══ INPUT DATA

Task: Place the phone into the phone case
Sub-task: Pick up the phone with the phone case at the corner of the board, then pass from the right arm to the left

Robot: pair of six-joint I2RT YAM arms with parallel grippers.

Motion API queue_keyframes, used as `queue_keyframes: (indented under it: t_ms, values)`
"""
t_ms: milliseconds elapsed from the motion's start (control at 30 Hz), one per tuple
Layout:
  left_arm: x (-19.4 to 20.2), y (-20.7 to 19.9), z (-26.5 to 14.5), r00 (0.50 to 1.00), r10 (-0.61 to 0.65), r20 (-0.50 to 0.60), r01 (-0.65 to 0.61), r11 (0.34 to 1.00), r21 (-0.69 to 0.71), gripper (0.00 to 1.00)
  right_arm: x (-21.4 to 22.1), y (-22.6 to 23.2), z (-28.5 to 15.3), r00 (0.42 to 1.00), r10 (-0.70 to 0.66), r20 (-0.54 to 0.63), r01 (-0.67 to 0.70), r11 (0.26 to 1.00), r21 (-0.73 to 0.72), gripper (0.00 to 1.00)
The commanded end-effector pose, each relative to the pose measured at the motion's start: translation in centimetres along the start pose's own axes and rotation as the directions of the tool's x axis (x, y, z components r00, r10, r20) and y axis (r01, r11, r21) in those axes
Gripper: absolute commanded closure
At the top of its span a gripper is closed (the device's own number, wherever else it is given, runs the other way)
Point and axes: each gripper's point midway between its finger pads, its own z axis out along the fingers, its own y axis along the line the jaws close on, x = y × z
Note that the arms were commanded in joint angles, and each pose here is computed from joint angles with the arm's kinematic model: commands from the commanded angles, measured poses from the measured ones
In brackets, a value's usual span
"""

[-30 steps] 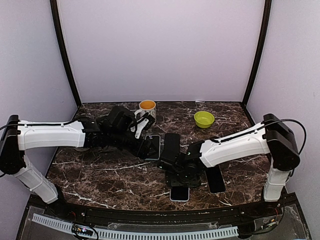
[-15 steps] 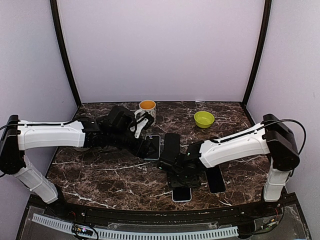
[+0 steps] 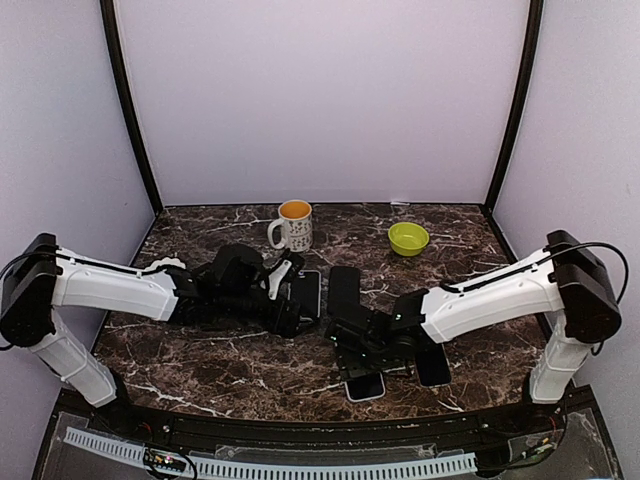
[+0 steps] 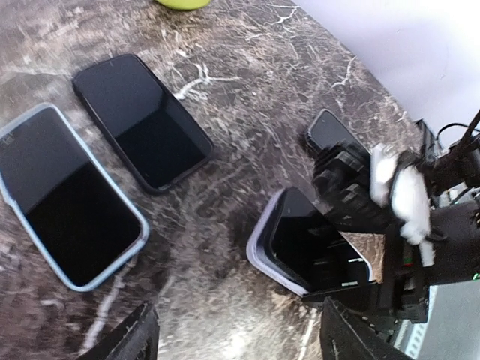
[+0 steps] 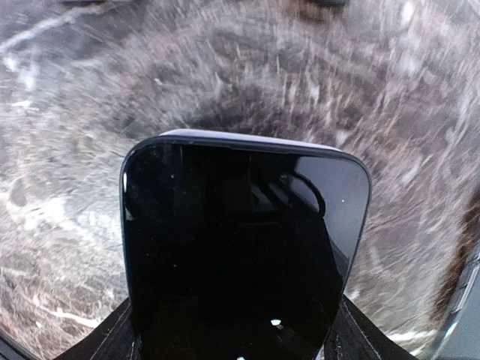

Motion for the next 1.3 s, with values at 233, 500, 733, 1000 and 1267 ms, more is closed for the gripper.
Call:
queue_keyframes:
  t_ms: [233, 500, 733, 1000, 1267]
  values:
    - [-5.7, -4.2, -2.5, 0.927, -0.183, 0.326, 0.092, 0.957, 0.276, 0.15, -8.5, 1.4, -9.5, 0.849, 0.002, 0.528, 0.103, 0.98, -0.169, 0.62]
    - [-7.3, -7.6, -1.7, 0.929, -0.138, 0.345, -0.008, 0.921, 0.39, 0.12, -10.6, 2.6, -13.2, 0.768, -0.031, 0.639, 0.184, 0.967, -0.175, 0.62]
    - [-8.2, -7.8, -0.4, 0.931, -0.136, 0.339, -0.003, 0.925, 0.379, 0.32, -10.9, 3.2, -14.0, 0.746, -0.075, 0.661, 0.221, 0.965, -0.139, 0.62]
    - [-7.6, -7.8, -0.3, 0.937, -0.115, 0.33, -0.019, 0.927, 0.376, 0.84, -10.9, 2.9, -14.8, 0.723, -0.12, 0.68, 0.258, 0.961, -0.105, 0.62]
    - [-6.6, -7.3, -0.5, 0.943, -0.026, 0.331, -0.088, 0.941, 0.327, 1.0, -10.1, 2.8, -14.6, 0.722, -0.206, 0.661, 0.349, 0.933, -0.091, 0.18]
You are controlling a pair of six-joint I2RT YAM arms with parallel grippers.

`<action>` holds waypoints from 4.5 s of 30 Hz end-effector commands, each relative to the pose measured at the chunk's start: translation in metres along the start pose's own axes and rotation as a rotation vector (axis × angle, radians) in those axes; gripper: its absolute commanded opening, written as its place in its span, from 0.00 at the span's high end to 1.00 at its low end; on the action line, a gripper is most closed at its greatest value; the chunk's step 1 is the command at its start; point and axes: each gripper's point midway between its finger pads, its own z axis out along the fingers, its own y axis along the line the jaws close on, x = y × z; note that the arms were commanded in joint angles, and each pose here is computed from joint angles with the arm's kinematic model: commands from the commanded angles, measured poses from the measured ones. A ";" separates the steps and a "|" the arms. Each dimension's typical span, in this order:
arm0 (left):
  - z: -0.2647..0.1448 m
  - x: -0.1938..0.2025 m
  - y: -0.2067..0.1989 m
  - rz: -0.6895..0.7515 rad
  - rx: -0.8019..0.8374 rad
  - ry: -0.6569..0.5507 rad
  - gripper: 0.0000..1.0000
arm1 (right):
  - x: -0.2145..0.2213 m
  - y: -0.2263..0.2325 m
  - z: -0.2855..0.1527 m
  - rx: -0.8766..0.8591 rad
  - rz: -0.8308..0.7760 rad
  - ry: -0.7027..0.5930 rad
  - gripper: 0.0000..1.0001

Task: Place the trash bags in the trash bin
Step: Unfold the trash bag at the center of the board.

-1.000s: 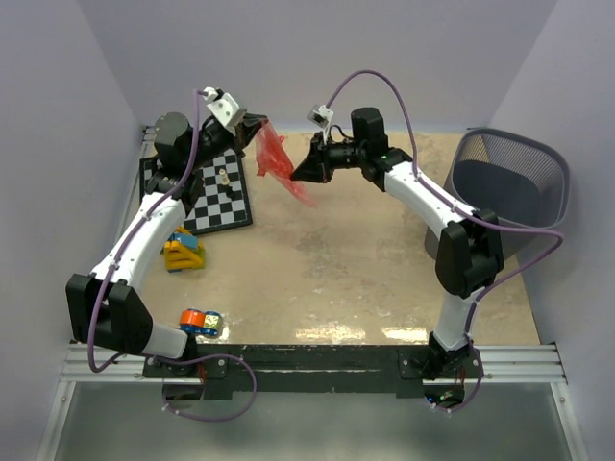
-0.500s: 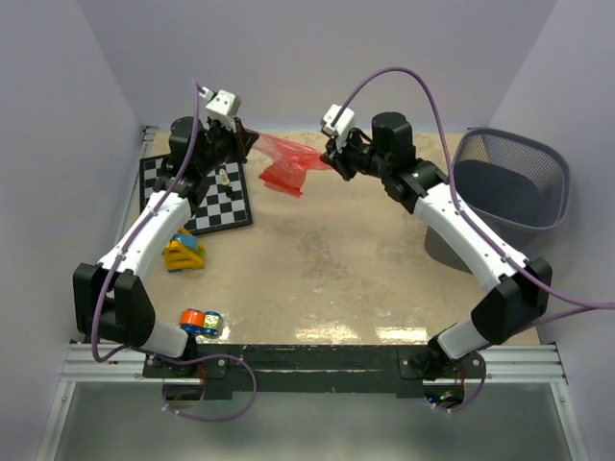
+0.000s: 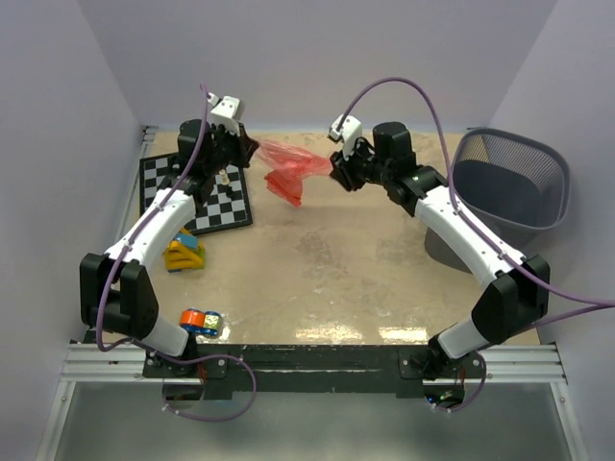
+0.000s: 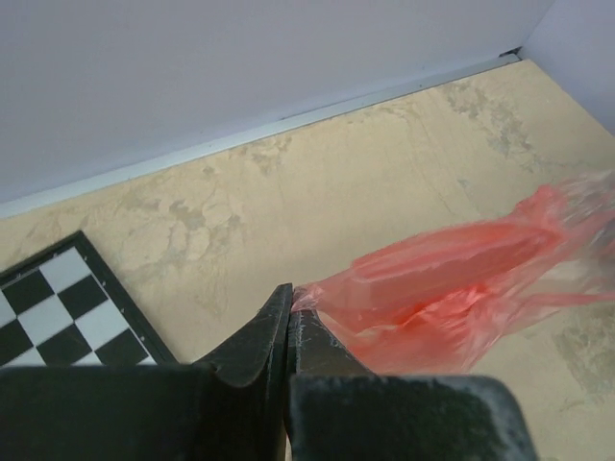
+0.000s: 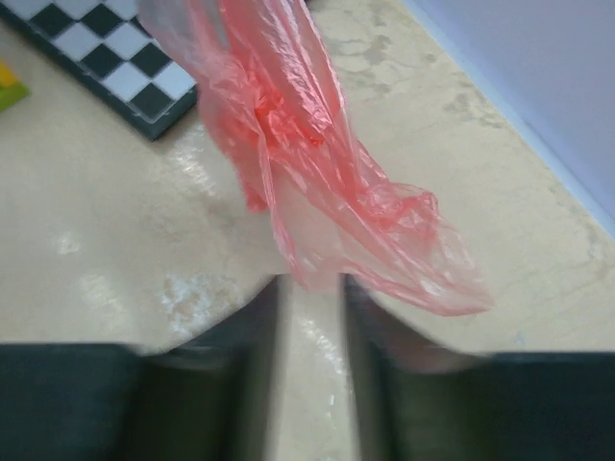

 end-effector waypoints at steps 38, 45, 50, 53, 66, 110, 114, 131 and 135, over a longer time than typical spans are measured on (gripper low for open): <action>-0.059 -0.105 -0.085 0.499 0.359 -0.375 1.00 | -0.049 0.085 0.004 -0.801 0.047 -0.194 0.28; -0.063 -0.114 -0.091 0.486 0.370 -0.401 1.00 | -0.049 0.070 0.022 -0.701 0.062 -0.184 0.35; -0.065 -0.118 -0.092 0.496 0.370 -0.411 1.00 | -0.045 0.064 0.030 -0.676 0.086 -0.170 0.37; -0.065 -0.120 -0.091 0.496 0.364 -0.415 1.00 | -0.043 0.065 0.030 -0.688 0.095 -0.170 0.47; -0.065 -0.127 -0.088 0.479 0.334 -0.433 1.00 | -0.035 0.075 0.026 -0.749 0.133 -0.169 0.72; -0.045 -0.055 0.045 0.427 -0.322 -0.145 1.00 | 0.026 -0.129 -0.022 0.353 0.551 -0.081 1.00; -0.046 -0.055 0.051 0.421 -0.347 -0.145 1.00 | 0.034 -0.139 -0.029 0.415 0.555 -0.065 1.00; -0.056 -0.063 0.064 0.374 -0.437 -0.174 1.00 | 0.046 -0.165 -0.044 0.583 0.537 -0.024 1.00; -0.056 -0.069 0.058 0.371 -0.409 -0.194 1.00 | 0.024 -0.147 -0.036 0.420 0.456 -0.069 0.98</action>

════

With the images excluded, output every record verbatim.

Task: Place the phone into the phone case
Sub-task: Pick up the phone with the phone case at the corner of the board, then pass from the right arm to the left

Robot: pair of six-joint I2RT YAM arms with parallel grippers.

Motion API queue_keyframes, used as `queue_keyframes: (indented under it: t_ms, values)`
"""
t_ms: milliseconds elapsed from the motion's start (control at 30 Hz), one per tuple
Layout:
  left_arm: x (-19.4 to 20.2), y (-20.7 to 19.9), z (-26.5 to 14.5), r00 (0.50 to 1.00), r10 (-0.61 to 0.65), r20 (-0.50 to 0.60), r01 (-0.65 to 0.61), r11 (0.34 to 1.00), r21 (-0.69 to 0.71), gripper (0.00 to 1.00)
  right_arm: x (-21.4 to 22.1), y (-22.6 to 23.2), z (-28.5 to 15.3), r00 (0.42 to 1.00), r10 (-0.70 to 0.66), r20 (-0.54 to 0.63), r01 (-0.67 to 0.70), r11 (0.26 to 1.00), r21 (-0.73 to 0.72), gripper (0.00 to 1.00)
The commanded end-effector pose, each relative to the pose measured at the motion's start: translation in centimetres along the start pose's own axes and rotation as the directions of the tool's x axis (x, y, z components r00, r10, r20) and y axis (r01, r11, r21) in those axes
Gripper: absolute commanded closure
At the top of its span a gripper is closed (the device's own number, wherever else it is given, runs the other way)
Point and axes: each gripper's point midway between its finger pads, its own z axis out along the fingers, its own y axis along the line the jaws close on, x = y × z
Note that the arms were commanded in joint angles, and each pose here is computed from joint angles with the arm's kinematic model: commands from the commanded angles, measured poses from the measured ones
In brackets, a value's usual span
"""

[-30 steps] 
[-15 steps] 
[+0 steps] 
[+0 steps] 
[+0 steps] 

Motion for the next 1.3 s, with values at 233, 500, 733, 1000 and 1267 ms, more is closed for the gripper.
Call:
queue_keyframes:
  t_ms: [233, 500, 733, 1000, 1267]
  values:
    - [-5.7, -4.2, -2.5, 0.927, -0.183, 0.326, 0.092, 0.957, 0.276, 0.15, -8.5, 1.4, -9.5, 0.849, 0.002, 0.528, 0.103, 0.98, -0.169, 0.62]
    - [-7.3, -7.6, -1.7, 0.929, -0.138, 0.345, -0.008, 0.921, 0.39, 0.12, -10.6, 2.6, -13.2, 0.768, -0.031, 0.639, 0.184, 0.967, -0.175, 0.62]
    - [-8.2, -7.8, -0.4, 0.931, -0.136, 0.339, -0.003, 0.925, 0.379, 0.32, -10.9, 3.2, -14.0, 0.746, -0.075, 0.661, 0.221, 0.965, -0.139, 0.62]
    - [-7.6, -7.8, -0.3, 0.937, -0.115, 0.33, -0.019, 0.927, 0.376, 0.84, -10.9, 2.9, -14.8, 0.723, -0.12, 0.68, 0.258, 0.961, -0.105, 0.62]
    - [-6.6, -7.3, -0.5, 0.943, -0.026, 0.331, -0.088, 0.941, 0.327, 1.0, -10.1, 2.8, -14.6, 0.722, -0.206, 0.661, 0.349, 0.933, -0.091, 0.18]
You are controlling a pair of six-joint I2RT YAM arms with parallel grippers.

`<action>` holds waypoints from 4.5 s of 30 Hz end-effector commands, each relative to the pose measured at the chunk's start: translation in metres along the start pose's own axes and rotation as a rotation vector (axis × angle, radians) in those axes; gripper: its absolute commanded opening, written as its place in its span, from 0.00 at the span's high end to 1.00 at its low end; on the action line, a gripper is most closed at its greatest value; the chunk's step 1 is the command at its start; point and axes: each gripper's point midway between its finger pads, its own z axis out along the fingers, its own y axis along the line the jaws close on, x = y × z; note that the arms were commanded in joint angles, and each pose here is computed from joint angles with the arm's kinematic model: commands from the commanded angles, measured poses from the measured ones. A ";" separates the steps and a "|" the arms. Each dimension's typical span, in this order:
arm0 (left):
  - z: -0.2647..0.1448 m
  - x: -0.1938..0.2025 m
  - y: -0.2067..0.1989 m
  - rz: -0.6895..0.7515 rad
  - rx: -0.8019..0.8374 rad
  - ry: -0.6569..0.5507 rad
  - gripper: 0.0000..1.0000
arm1 (right):
  - x: -0.2145..0.2213 m
  - y: -0.2263..0.2325 m
  - z: -0.2855..0.1527 m
  - rx: -0.8766..0.8591 rad
  - rz: -0.8308..0.7760 rad
  - ry: -0.7027..0.5930 rad
  - gripper: 0.0000..1.0001

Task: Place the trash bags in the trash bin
Step: Unfold the trash bag at the center of the board.

-1.000s: 
-0.500s: 
+0.000s: 
+0.000s: 
+0.000s: 

 end-effector waypoints at steps 38, 45, 50, 53, 66, 110, 114, 131 and 135, over a longer time than typical spans are measured on (gripper low for open): <action>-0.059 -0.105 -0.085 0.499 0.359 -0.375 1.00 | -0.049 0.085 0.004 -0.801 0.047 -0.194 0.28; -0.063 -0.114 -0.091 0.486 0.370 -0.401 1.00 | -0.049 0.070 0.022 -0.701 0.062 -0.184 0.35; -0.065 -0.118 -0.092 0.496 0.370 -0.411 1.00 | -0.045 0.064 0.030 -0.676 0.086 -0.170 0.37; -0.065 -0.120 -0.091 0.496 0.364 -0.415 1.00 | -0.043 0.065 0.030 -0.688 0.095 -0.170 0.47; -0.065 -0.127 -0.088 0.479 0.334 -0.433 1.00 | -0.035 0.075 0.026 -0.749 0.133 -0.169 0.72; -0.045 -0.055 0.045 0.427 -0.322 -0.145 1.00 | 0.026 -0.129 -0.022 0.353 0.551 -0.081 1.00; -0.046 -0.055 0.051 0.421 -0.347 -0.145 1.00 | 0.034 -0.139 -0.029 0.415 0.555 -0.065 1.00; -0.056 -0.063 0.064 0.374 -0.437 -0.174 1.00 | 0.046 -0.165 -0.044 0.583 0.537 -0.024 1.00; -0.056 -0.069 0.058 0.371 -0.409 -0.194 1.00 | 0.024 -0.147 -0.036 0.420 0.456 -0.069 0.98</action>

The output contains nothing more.